HOW DOES MORPHOLOGICAL DIVERSITY EVOLVE? PODARCIS WALL LIZARDS AS A MODEL SYSTEM

with Antigoni Kaliontzopoulou | January 17, 2014 - 14h30 | CIBIO-InBIO, Vairão

 

Understanding how phenotypic diversity emerges and is maintained is one of the central objectives of evolutionary biology. This question is particularly relevant in groups with high levels of morphological variability, where different sources of variation are combined and their effects blended together to generate the large-scale patterns observed in nature.
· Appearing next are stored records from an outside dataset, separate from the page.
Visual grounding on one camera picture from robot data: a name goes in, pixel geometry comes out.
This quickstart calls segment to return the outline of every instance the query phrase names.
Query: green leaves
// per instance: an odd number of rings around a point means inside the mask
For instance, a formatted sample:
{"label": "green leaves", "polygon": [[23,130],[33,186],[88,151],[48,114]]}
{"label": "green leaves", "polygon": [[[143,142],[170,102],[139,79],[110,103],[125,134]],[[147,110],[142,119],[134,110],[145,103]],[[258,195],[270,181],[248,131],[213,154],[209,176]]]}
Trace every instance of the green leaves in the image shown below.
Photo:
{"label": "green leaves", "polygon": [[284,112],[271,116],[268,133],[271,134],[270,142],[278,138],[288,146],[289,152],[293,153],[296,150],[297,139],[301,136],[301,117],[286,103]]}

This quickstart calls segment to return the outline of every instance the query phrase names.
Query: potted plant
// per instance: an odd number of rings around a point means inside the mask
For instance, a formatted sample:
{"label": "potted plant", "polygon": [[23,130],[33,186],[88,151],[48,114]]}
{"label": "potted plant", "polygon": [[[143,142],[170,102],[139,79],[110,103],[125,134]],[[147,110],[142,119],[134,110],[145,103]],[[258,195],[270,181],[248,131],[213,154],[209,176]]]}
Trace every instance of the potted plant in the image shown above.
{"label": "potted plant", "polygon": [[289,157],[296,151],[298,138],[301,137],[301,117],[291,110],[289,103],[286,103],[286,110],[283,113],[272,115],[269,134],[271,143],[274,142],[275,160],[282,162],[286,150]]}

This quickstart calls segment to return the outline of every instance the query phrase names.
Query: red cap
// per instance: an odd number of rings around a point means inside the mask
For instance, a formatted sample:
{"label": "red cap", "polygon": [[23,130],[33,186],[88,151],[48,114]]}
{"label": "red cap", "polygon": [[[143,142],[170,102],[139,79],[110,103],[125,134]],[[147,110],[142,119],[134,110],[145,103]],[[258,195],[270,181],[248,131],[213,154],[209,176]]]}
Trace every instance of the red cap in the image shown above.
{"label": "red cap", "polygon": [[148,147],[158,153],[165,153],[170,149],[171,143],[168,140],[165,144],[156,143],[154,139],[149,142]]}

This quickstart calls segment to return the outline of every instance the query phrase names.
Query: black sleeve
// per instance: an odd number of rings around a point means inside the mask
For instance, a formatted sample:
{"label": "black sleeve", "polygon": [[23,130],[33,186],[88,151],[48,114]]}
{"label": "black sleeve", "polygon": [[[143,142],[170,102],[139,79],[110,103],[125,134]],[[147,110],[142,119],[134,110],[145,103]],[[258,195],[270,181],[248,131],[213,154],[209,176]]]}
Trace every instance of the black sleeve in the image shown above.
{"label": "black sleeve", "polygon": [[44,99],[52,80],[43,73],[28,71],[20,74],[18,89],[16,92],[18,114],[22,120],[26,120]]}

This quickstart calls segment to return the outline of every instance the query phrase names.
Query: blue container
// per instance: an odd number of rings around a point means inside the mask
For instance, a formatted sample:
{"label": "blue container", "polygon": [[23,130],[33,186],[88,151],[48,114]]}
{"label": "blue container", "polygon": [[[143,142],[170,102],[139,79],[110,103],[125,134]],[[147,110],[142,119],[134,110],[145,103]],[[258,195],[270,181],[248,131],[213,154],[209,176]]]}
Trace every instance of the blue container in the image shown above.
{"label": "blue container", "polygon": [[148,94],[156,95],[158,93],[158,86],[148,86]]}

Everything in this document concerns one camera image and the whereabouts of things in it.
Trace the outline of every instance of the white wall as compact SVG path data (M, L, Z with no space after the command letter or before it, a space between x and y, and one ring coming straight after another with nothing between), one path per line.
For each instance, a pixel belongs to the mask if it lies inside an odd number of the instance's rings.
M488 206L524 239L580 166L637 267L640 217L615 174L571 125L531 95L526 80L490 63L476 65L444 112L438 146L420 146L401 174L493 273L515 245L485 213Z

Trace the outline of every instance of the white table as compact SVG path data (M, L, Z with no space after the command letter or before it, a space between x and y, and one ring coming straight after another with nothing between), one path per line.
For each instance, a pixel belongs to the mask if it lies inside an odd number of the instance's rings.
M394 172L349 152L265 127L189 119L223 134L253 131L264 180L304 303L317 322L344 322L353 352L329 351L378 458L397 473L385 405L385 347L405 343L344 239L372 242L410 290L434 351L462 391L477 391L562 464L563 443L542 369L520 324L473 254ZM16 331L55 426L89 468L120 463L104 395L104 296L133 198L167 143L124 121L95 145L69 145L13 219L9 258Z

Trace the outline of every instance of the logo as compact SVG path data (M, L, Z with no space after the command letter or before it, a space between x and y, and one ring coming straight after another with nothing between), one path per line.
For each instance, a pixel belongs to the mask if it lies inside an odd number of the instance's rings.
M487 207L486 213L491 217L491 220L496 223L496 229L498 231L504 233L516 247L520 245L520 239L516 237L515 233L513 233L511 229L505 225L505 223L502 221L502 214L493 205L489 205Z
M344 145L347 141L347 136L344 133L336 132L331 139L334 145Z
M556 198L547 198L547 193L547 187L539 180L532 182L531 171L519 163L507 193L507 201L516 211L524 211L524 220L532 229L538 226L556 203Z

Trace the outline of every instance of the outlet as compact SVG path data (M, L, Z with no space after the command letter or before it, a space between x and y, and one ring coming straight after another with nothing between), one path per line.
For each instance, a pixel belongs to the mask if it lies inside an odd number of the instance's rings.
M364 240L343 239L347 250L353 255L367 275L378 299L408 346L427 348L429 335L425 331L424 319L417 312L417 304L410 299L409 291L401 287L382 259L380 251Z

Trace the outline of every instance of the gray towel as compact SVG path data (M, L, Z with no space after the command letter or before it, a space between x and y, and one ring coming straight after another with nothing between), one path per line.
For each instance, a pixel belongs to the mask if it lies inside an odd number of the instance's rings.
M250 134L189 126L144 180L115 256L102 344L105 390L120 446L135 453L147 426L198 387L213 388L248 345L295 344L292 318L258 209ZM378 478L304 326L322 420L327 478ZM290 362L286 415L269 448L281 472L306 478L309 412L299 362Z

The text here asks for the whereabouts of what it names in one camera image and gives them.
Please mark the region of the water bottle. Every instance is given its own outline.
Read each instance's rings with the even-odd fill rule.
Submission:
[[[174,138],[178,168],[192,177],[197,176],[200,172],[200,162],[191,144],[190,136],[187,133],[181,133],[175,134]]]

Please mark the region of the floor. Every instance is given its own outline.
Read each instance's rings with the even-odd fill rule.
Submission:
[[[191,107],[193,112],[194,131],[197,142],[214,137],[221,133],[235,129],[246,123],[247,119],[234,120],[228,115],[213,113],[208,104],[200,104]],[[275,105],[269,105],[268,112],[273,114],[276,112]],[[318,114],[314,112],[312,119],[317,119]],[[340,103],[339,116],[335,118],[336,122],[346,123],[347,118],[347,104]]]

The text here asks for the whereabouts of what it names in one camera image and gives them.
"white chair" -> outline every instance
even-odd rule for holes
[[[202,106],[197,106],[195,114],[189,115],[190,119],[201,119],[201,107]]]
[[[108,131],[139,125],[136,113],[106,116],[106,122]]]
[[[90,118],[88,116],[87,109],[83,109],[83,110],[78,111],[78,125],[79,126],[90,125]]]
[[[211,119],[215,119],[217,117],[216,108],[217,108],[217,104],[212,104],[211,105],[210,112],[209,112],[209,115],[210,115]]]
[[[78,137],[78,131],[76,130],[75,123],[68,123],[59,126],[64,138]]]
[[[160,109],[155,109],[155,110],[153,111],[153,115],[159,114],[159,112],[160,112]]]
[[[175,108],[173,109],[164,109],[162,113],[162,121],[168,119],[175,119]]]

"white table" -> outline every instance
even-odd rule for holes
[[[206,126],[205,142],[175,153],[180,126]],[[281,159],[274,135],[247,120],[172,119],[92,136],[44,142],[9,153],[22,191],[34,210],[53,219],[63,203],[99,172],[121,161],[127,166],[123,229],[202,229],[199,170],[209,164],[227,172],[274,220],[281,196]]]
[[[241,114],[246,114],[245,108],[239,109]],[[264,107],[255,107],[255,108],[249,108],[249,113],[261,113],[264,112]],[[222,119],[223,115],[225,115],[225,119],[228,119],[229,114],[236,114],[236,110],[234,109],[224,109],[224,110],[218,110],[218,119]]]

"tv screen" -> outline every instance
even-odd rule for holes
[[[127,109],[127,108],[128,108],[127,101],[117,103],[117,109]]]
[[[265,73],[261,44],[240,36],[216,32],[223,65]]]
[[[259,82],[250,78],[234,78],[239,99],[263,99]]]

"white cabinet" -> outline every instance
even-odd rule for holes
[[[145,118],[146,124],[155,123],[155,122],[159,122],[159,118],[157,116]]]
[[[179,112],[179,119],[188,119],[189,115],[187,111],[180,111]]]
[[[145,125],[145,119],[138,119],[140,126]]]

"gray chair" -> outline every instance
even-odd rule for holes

Here I provide an overview of the work carried out in the group of Integrative Biogeography, Ecology and Evolution in CIBIO-InBIO, using Podarcis wall lizards as a model system to disentangle the contribution of developmental, ecological, social and evolutionary processes in shaping morphological diversity in this Mediterranean lizard group.

 

Antigoni Kaliontzopoulou received her PhD in Zoology from the University of Barcelona in 2010. She is currently a post-doctoral researcher in the Integrative Biogeography, Ecology and Evolution group in CIBIO-InBIO. Her research focuses on understanding the ecological and evolutionary mechanisms that underlie the generation of phenotypic diversity.